**Goal of the exercise**
Produce word for word the lines of the data below running from the one that has "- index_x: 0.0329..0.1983" to the one that has "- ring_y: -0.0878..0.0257", inclusive, and no others.

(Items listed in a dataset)
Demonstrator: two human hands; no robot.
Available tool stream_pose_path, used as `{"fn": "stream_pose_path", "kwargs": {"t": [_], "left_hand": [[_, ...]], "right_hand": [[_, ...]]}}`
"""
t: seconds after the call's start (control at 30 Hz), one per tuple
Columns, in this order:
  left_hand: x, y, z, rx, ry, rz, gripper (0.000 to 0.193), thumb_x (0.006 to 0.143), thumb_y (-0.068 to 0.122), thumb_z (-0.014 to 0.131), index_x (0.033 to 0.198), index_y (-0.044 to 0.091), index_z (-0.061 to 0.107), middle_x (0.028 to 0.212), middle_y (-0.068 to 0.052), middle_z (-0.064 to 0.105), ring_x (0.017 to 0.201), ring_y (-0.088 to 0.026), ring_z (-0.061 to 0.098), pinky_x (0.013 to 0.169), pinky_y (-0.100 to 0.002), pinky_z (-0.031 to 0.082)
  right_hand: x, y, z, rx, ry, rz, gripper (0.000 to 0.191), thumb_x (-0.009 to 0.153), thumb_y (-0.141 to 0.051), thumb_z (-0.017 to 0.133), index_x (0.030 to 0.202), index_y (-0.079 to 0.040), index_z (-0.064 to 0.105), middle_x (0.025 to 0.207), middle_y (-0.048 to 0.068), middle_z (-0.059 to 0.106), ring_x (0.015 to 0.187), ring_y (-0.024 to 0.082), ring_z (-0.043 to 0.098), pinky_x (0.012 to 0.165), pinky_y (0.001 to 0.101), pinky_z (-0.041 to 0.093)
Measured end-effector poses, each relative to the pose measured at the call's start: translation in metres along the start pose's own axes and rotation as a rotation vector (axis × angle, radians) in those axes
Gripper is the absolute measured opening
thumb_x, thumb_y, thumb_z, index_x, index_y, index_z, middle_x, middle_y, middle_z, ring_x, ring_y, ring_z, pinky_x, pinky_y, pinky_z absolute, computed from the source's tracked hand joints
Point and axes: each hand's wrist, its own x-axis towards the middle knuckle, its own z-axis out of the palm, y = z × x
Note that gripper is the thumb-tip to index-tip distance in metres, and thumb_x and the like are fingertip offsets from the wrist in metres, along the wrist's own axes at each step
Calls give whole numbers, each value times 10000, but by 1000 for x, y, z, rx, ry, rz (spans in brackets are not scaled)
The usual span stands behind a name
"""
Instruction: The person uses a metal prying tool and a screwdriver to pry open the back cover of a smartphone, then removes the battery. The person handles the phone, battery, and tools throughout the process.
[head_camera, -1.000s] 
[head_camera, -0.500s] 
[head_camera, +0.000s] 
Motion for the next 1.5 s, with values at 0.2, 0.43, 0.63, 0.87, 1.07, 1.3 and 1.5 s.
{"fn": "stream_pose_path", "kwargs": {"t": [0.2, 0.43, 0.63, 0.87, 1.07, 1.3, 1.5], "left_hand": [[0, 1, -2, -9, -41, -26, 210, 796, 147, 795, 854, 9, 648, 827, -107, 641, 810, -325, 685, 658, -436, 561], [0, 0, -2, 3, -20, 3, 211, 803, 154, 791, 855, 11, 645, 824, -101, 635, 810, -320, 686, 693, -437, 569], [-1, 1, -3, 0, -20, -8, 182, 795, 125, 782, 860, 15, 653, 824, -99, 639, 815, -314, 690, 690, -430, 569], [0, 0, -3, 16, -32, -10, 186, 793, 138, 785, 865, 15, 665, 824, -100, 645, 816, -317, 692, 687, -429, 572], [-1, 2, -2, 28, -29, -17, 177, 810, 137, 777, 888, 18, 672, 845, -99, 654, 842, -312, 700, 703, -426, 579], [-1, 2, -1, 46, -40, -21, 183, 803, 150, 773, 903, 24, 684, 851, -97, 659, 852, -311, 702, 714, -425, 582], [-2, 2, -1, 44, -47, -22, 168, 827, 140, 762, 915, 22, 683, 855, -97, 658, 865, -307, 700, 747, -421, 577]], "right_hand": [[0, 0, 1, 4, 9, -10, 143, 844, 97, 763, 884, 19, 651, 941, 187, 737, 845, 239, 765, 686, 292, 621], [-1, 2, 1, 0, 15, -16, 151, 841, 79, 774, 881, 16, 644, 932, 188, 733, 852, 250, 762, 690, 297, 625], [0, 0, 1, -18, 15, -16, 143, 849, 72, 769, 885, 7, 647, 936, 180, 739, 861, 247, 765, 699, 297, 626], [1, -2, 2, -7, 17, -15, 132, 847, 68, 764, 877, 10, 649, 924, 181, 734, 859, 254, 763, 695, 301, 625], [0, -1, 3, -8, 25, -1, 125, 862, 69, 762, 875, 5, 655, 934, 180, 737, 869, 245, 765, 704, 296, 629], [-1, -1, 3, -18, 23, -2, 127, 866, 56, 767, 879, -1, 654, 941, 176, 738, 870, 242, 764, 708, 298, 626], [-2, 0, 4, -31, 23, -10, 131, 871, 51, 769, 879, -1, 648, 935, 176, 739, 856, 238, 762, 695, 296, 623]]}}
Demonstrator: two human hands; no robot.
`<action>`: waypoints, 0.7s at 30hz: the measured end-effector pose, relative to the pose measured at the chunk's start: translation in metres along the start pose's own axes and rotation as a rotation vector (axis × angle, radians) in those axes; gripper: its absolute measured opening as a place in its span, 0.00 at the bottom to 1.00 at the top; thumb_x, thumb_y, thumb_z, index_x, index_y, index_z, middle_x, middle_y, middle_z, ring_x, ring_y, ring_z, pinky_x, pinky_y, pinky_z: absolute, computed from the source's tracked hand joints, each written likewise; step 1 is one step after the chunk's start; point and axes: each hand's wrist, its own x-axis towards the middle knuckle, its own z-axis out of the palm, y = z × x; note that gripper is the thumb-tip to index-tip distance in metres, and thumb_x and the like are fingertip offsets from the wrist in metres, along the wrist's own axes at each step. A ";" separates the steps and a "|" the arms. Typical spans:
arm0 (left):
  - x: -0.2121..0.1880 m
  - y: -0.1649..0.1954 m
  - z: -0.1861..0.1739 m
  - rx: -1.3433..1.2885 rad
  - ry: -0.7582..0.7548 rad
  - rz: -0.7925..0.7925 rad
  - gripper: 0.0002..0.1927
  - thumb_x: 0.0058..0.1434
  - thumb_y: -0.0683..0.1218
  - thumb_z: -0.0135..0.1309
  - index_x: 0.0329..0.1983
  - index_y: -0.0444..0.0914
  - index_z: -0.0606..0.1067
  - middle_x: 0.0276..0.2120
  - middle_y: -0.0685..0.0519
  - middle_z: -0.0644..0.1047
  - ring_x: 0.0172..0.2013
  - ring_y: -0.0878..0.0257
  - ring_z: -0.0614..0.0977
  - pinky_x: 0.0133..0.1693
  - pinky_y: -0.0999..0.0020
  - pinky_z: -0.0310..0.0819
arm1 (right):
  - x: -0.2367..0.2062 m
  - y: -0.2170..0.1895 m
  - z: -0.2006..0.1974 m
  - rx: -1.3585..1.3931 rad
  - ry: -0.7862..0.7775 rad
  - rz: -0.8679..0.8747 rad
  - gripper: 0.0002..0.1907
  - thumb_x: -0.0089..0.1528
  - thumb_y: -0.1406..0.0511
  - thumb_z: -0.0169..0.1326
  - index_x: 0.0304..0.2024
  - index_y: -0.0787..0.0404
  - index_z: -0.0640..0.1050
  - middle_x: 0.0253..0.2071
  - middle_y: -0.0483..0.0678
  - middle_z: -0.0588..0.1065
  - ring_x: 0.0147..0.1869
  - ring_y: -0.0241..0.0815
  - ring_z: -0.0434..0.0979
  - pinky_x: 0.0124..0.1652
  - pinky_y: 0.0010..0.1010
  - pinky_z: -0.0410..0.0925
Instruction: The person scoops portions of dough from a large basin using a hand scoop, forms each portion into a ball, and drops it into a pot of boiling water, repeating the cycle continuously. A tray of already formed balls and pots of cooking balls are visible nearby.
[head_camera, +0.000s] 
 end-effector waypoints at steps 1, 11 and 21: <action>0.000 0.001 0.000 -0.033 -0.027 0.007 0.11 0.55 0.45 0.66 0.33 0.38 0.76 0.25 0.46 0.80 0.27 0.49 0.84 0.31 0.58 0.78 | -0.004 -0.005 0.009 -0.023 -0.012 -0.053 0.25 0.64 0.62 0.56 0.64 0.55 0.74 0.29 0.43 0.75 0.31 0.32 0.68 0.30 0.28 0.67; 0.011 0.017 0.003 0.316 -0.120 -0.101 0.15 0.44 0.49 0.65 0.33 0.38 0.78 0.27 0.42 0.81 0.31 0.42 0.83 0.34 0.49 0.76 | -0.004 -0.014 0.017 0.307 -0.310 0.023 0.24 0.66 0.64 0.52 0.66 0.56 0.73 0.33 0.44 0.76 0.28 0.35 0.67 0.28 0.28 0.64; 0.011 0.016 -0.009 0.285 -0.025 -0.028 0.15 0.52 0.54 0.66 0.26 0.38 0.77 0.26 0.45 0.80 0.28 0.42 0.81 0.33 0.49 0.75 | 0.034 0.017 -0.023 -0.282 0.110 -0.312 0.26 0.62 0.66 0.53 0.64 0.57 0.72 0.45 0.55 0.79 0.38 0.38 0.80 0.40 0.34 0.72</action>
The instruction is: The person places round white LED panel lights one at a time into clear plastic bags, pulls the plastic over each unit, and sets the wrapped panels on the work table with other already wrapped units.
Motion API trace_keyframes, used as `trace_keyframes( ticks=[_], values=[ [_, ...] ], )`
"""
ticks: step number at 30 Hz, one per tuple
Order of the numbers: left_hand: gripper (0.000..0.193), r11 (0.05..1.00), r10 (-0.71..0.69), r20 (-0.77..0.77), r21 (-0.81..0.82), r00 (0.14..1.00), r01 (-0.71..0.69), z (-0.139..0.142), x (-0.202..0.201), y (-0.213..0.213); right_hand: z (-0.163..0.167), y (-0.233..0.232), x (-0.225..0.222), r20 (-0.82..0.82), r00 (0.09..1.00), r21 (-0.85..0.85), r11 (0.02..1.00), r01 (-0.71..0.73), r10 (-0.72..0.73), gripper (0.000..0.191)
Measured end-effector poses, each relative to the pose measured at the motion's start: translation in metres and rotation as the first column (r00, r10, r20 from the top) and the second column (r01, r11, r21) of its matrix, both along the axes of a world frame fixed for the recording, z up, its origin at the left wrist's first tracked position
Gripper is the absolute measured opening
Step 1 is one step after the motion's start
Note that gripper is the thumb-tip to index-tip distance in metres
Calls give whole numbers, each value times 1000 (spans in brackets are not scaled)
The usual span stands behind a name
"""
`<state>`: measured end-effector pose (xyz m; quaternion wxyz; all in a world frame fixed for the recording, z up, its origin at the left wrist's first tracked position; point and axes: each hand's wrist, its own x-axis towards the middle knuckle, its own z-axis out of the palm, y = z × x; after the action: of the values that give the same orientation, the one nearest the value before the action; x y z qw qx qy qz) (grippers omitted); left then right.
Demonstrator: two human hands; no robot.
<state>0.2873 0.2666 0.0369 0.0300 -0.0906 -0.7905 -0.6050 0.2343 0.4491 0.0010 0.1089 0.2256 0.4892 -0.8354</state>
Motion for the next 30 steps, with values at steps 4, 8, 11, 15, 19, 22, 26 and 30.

**Exercise solution**
  - index_x: 0.0329..0.1983
  - index_y: -0.0444..0.0914
  - index_z: -0.0606..0.1067
  - middle_x: 0.0276..0.2120
  - middle_y: -0.0685..0.0519
  - middle_z: -0.0644..0.1047
  - ring_x: 0.0172..0.2013
  - ring_y: -0.0878..0.0257

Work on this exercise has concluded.